July 2 (Bloomberg) -- Ireland’s budget deficit narrowed 40 percent in the first half of the year as the government reduced spending and didn’t pay into the country’s pension reserve fund.
The deficit of 8.9 billion euros ($11.2 billion) compared with a shortfall of 14.7 billion euros in the year-earlier period, the Dublin-based Finance Ministry in Dublin said in a statement on its website today. Spending fell 1.9 percent to 19.7 billion euros.
Ireland’s economy returned to growth in the first quarter and the government is betting that spending cuts that began in 2008 may protect the country from the debt-crisis contagion rippling through the euro region. Finance Minister Brian Lenihan said Ireland’s fiscal position is “stabilizing” and that the target for about 20 billion euros in debt sales this year remains “valid.”
The deficit “is generally in-line with my department’s expectations,” Lenihan said in a statement. “The public finances are stabilizing.

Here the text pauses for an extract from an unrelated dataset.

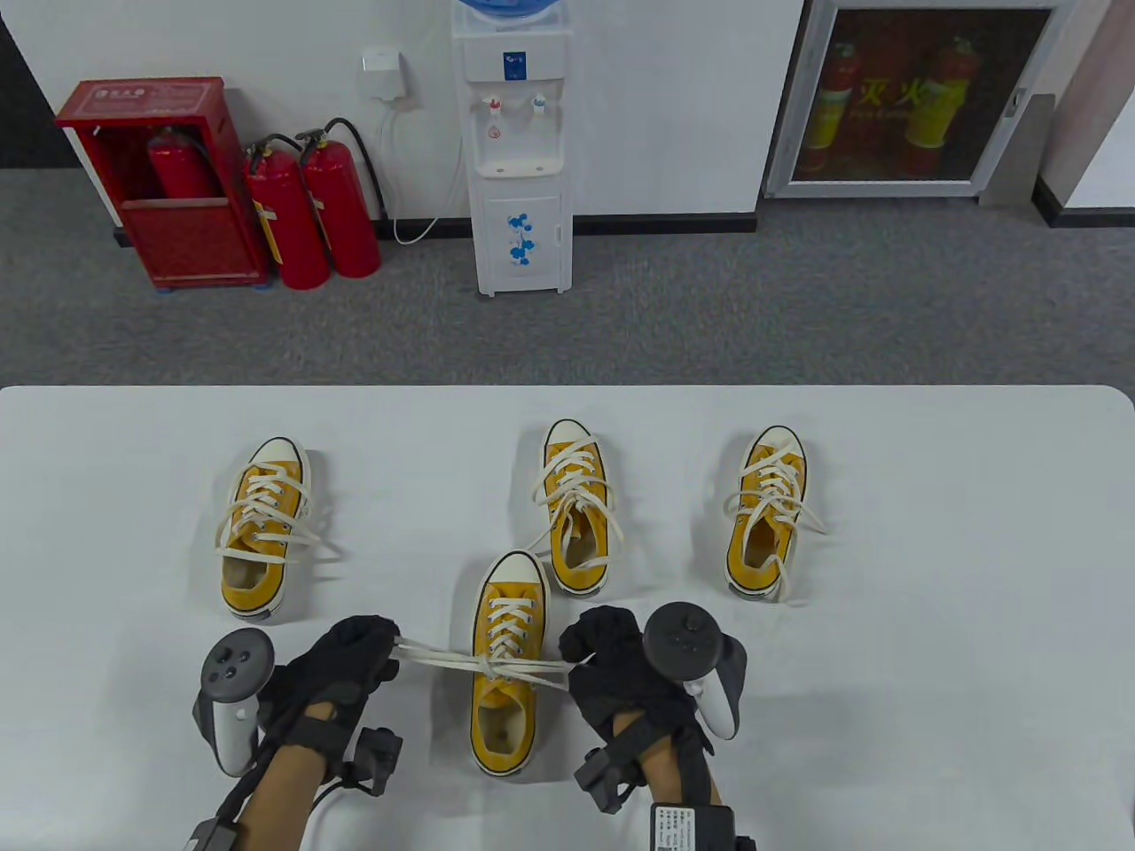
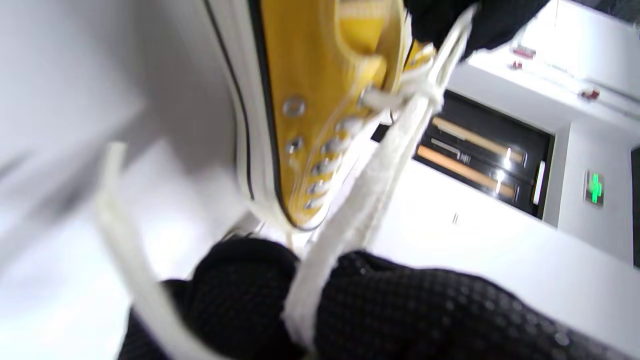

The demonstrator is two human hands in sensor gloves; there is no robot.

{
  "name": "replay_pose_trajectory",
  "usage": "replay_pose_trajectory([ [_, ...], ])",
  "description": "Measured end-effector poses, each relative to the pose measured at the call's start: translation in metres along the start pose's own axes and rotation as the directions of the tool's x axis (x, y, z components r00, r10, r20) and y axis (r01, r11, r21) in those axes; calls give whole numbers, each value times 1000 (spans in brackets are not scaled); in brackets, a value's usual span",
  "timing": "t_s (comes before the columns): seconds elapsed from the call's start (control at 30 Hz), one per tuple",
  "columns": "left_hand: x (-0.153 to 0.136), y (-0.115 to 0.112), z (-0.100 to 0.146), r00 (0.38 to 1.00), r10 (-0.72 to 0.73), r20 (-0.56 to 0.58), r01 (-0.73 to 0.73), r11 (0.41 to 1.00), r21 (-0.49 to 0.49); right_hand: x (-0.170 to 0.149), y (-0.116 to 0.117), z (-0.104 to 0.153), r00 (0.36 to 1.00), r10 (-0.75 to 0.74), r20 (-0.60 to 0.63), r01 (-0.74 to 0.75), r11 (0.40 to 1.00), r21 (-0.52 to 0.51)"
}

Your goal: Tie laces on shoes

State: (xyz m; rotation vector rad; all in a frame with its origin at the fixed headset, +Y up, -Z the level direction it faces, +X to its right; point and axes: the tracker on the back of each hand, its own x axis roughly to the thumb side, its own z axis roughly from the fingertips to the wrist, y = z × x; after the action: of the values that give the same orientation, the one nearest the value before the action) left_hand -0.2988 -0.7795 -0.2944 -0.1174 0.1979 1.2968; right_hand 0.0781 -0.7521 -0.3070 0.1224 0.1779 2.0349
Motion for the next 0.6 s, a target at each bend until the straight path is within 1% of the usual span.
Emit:
replay_pose_trajectory([
  [0.1,-2,2,-1,1000,-16,-15,16,1000,-1,-14,-13,-1,998,-49,-30,48,998,-33],
  [0.17,-2,1,-2,999,-27,-20,27,1000,-11,-20,-18,-1,996,-78,-46,76,996,-40],
  [0.3,0,-1,-1,997,-75,-25,75,997,-6,-26,-19,-2,994,-92,-59,89,995,-49],
  [0.37,3,-1,0,988,-157,-8,157,988,7,-25,-19,-1,994,-93,-53,91,995,-41],
  [0.43,9,-1,2,965,-263,19,262,964,32,-23,-20,0,996,-86,-37,83,995,-56],
  [0.53,15,-3,6,946,-319,50,316,947,65,-18,-20,1,998,-65,-13,64,996,-68],
  [0.6,20,-6,8,936,-343,80,337,938,76,-13,-18,4,1000,-14,15,15,998,-69],
])
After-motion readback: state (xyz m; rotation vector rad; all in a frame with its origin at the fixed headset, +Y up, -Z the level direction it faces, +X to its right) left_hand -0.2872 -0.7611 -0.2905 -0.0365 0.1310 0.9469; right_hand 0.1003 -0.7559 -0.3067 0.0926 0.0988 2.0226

Economic recovery will assist this process, though serious challenges remain.”
Irish 10-year bonds extended gains after the figures were published, pushing the yield down 17 basis to 5.3 percent as of 4:57 p.m. in Dublin. The premium investors charge to hold that debt over the equivalent German benchmark narrowed to 272.4 basis points from 290.5 basis points yesterday.
The narrowing of the deficit is largely due to payments to the National Pension Reserve Fund and Anglo Irish Bank Corp. in 2009 that weren’t repeated this year, the ministry said. Tax receipts fell 8.7 percent to 14.4 billion euros in the first half.
“The euro area debt crisis has the potential to put a spanner in the works as regards the Irish economic recovery, though we’re still confident we can ride out the storm,” said Alan McQuaid, chief economist at Bloxham Stockbrokers in Dublin. “If the government can continue to deliver on fiscal austerity measures,” there is “every chance we will get through this crisis with our economic integrity and reputation intact.”
Ireland’s economy shrank about 10 percent in the last two years as its property market slumped, unemployment soared and the financial system almost collapsed. The government has raised taxes and cut spending in a bid to reduce a budget deficit that widened to 14.3 percent of gross domestic product in 2009, the largest in the European Union.